You also need to keep an eye on exclusions, sub-limits and waiting period (when pre-existing illnesses are not covered), like in case of any health cover. Though such policies promise renewability guarantee, some could introduce sub-limits. For instance, HDFC Standard Life's SurgiCare plan stipulates that if the total payout reaches 300% of the sum assured, the policy could be terminated.
This apart, if you opt for fixed benefit policies that hand out daily hospitalisation cash benefits, the onus of estimating the possible healthcare costs rests with you. It may be difficult for a layperson to determine the cost of treatment on a per-day basis. The pre-defined claim amount will reach you without your having to face too many hassles, but if you have erred on the lower side while calculating your expenses, you will have to foot the bill for the balance. However, in case the pre-defined benefit exceeds the actual cost, the remainder will be disbursed to you.
Also, under the benefit plans that cover critical illnesses, the contract comes to an end once the lump sum is disbursed. Should the need arise in future, you may find yourself without cover, as other companies may refuse to cover the illness or bring it into the coverage ambit only post the conclusion of the waiting period (around two-four years, depending on the company and the policy). Though it is important to buy critical illness covers, it should be an add-on to the basic health policy that covers wider risks.
Making The Right Choice:
Before taking a decision, you need to take into account several factors, the key one being the sum insured that you will require. Now, this depends on your age, the city of your residence, your health, your work environment and finally, the quality of hospitals you would prefer to go for treatment. Typically, those under 30 years of age will need a cover of at least 3 lakh, while a minimum of `5 lakh will be required by those on the other side of 30. Senior citizens should look at as large a cover as possible and preferably, dedicated policies. The next step will be a comparison between the features of health covers offered by life and nonlife companies. Some financial planners reckon that one should go for a basic cover from a general insurance company, and budget permitting, enhance the total health cover by opting for a fixed benefit policy. The hassle-free claim processing in case of the latter would ensure peace of mind to the insured.
"In case of a fixed benefit policy, you can make a claim even if you have already done so under your policy from a non-life company," explains Pradeep Pandey, vice president, health, Aegon Religare Life Insurance. Therefore, the lump sum can be used to replace income lost during the period of treatment and recovery. Do bear in mind that if you decide to opt for a reimbursement cover from a life insurance company, in addition to one from a general insurer, you will not be able to claim the entire expense incurred from both the policies - the two companies will contribute the amount in the ratio of the sum insured.
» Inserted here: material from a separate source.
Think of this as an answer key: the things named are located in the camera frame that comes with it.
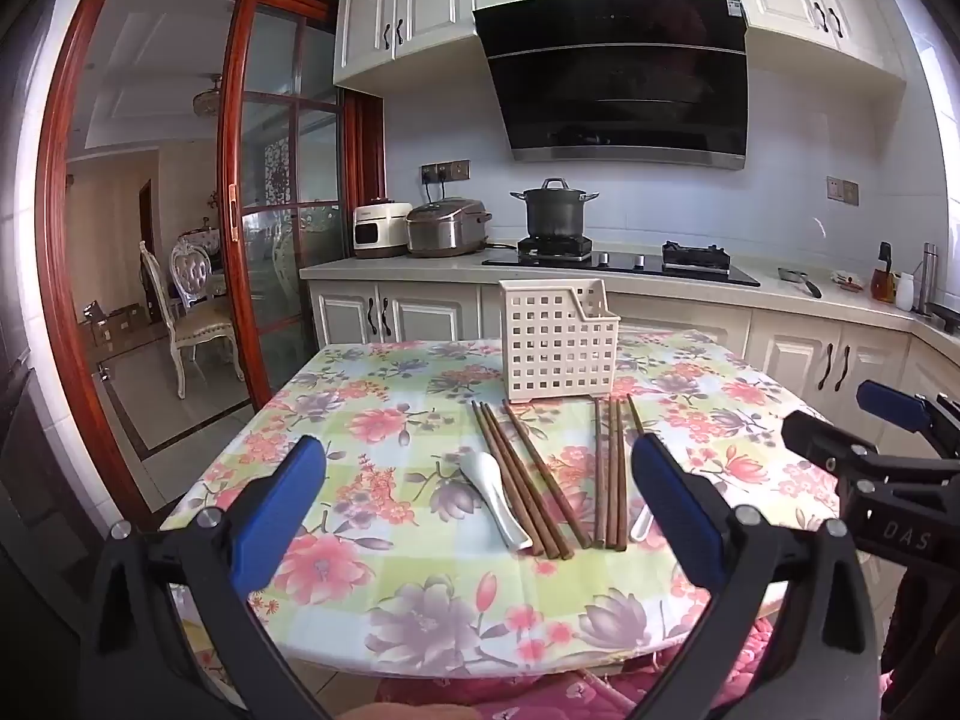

To ensure that your health cover is comprehensive, you can also consider incorporating a critical illness plan in your portfolio. The amount is paid upon the diagnosis of the disease and not after hospitalisation, providing a cushion if the need arises for meeting resultant expenses as well as lifestyle modifications costs. Also, the end-use of the lump sum is not tied to your illness, giving you the freedom to spend it the way you choose.